私はそのままそこに横たわり、目を閉じた。
「……ぃカ……パクナ……ら」
眠ってしまったのだろう。
重なり合ういくつもの声に目を覚ました。
気が付けば、そこは井戸の脇などではなく、家々が取り囲む小さな広場の真ん中だった。
私の服を脱がそうとしていたのか、間近にいたふたりの男が、私が起きた事に気が付いて、飛び退く。
その手には私が着ていたライフジャケットが握られていた。
私は身を起こし、自分の身を確認する。
まだ小手もブーツもマウンテンパーカーも、身につけたままだった。
辺りを見回すと、そこにいる人々は皆一様な格好をしていた。
布の袋に首と手を入れる穴だけを切ったような簡素な貫頭衣。
肌の色は浅黒く、髪は赤みがかった黒だった。
聞こえる声は日本語などではなく、何ひとつ聞き取れない。
そんな人々が私を取り囲むように輪をつくっている。
「あの」
声を出した瞬間、まるで鳥がさえずり合うように響いていた声がやむ。
「ぁ、あのここは……」
言葉は最後まで続けられなかった。
「……!!」
ひとりが怒鳴った。
さらに別の誰かが怒鳴る。
その声に呼応するように、やがて誰もが叫んでいた。
最初、ばらばらだった言葉がひとつの言葉になり、唱和される。
あっけにとられ、見渡しているうちに石を投げつけられて、はっきりと分かった。
しきりに叫ばれている言葉、その内容を。
立ち上がろうとする間にも、投げつけられる石の数は増えていく。
最初、小石だったそれはやがて大きくなる。
出てけ、なのか。
敵だ、なのか。
そこにあるのはむき出しの敵意だ。
顔を守ろうと手を出すと、不意に小手が輝き、石のひとつを弾く。
その瞬間だけ投石がやんだ。
唱和されていた声がまたばらばらな鳥のさえずりになる。
今だ。
逃げるなら、今しかない。
取り囲まれていた人の輪の中から、比較的人の少ない箇所をすばやく見つけると、そこに向かって走った。
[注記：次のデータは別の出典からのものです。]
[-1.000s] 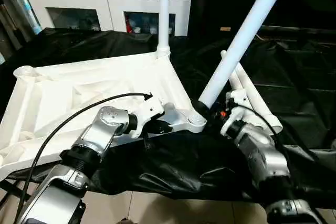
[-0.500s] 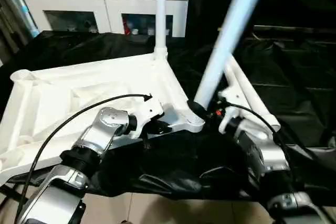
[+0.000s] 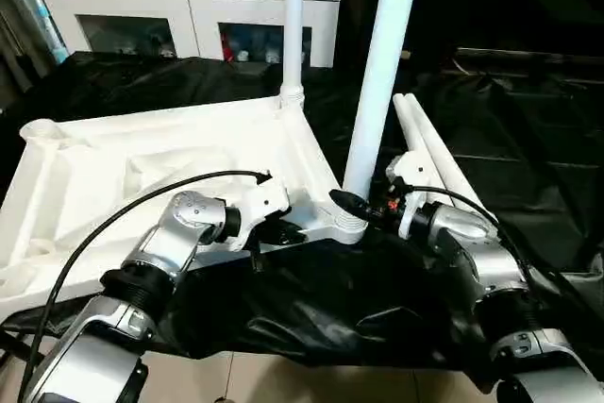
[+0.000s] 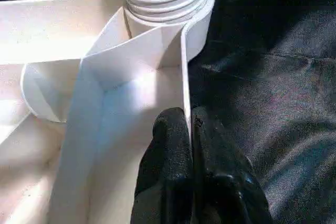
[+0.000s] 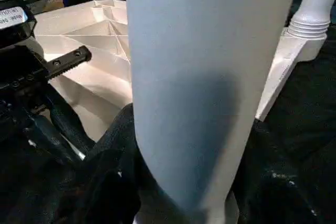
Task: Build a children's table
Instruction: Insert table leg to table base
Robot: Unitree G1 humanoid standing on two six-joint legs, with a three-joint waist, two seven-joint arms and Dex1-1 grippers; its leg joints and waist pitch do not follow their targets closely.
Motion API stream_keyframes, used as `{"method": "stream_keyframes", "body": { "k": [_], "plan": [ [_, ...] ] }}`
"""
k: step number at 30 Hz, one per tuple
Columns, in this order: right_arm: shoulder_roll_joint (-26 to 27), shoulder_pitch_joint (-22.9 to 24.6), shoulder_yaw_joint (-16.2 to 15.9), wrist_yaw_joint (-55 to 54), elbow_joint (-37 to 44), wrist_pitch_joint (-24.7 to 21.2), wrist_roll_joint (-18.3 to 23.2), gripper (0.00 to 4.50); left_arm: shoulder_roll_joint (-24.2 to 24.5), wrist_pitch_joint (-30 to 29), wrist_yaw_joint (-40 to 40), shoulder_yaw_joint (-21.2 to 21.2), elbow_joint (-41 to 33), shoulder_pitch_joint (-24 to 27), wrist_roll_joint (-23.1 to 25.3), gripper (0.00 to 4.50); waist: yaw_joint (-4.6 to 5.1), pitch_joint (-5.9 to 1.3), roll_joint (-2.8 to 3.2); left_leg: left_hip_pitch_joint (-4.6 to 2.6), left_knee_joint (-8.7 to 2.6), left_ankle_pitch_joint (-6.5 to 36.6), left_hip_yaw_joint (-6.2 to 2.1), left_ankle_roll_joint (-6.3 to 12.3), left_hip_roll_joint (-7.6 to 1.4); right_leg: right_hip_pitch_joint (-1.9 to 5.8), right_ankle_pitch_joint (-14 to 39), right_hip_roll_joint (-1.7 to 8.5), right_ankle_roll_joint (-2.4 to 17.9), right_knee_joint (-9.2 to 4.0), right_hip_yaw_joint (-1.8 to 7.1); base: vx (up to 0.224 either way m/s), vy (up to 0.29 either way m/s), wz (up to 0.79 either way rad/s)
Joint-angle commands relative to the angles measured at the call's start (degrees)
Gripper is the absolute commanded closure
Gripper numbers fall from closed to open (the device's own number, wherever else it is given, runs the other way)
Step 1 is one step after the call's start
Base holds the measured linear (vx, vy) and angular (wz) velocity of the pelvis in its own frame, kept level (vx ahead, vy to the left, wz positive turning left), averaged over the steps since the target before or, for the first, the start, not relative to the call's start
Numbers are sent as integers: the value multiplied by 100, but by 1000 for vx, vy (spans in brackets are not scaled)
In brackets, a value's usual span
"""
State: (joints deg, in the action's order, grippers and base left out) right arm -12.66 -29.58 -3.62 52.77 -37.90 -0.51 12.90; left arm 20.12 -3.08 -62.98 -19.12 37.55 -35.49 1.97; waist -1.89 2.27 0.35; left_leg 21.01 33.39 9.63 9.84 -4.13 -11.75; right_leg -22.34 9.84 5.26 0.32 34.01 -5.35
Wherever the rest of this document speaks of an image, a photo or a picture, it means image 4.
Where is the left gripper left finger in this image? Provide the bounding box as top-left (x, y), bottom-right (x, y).
top-left (131, 107), bottom-right (195, 224)

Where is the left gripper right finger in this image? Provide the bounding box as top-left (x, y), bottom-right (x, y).
top-left (190, 106), bottom-right (271, 224)

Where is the white plastic table top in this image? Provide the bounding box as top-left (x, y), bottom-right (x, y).
top-left (0, 0), bottom-right (216, 224)

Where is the black plastic sheet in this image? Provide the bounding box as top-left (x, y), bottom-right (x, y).
top-left (0, 0), bottom-right (336, 224)

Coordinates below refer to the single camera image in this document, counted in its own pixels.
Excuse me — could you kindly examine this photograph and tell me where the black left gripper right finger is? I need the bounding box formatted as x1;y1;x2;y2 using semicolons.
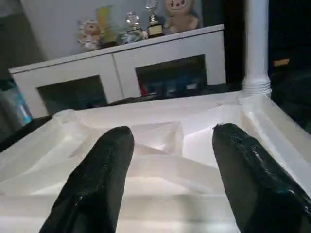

先程までと違って、人々の私を見る目が憎しみから恐怖へと変わっていた。
ちらりと小手が光ったおかげだろうか?
しかしそれを考えている暇は無い。
体当たりするように人々に向かうと、あっさりと輪はとけた。
走る。
後ろからは叫び声だけが聞こえていた。
振り返らずに走り、やがて見つけた柵を乗り越え、その村の外へと出た。
◇
村の外へと出たのは良いものの、行くあてなんて無かった。
何よりも空腹だったし、村の外へと出た途端に力が抜けてしまった。
村が遠く見える場所まではなんとか体を引きずるようにして離れた。
幸いな事に追ってまではこないようだ。
どうしてああまで憎まれたのかは分からない。
単純に、余所者を受け入れられない村なのだろうか。
なによりも、あの言葉だ。
全く聞き取れなかった。
それどころか同じ地球上の言葉とは思えなかった。
それは、あの人たちと同じで。
不意に、誰かの事を思い出そうとして、また頭が痛んだ。
そういえば竿とリールを置いてきてしまったままだった。
村の外の柵の影にあるはずなので、すぐに見つかってどうこうされるとは思えない。
それでも、あれをそのままにはしておけない。
川も湖も、沼も、海もまだ目にしていない。
それでも、あれがなければ釣りが出来ない。
あの村からは離れるべきだとしても、釣り道具があれば、いつか釣りが出来る。
自らの手で食料を得られる。
ライフジャケットはこの際、どうでも良い。
溺れるような事態には、水の中に落ちなければどうということはない。
夜を。
それだけを思って、遠く村を眺めながら木の影でただただ動かずに待った。
◇
追ってくるかもと思った村人は結局は現れなかったので、夜を待って、あの村へとまた忍び込んだ。
最初、夜になってもなかなか明かりが消えなかった。
煌々と炎のゆらめきが遠巻きに見えていた。
それも、夜が深まるにつれて小さくなり、やがて消えた。
最初に向かったのは昼間、竿とリールを置いてきてしまった場所。
そこには、何も無かった。
とりあえず柵を越え、井戸で水を飲み、乾きを癒す。
そっと村の中を動き回って、竿とリールを探すついでに、何か食べるものが無いか、探す事にする。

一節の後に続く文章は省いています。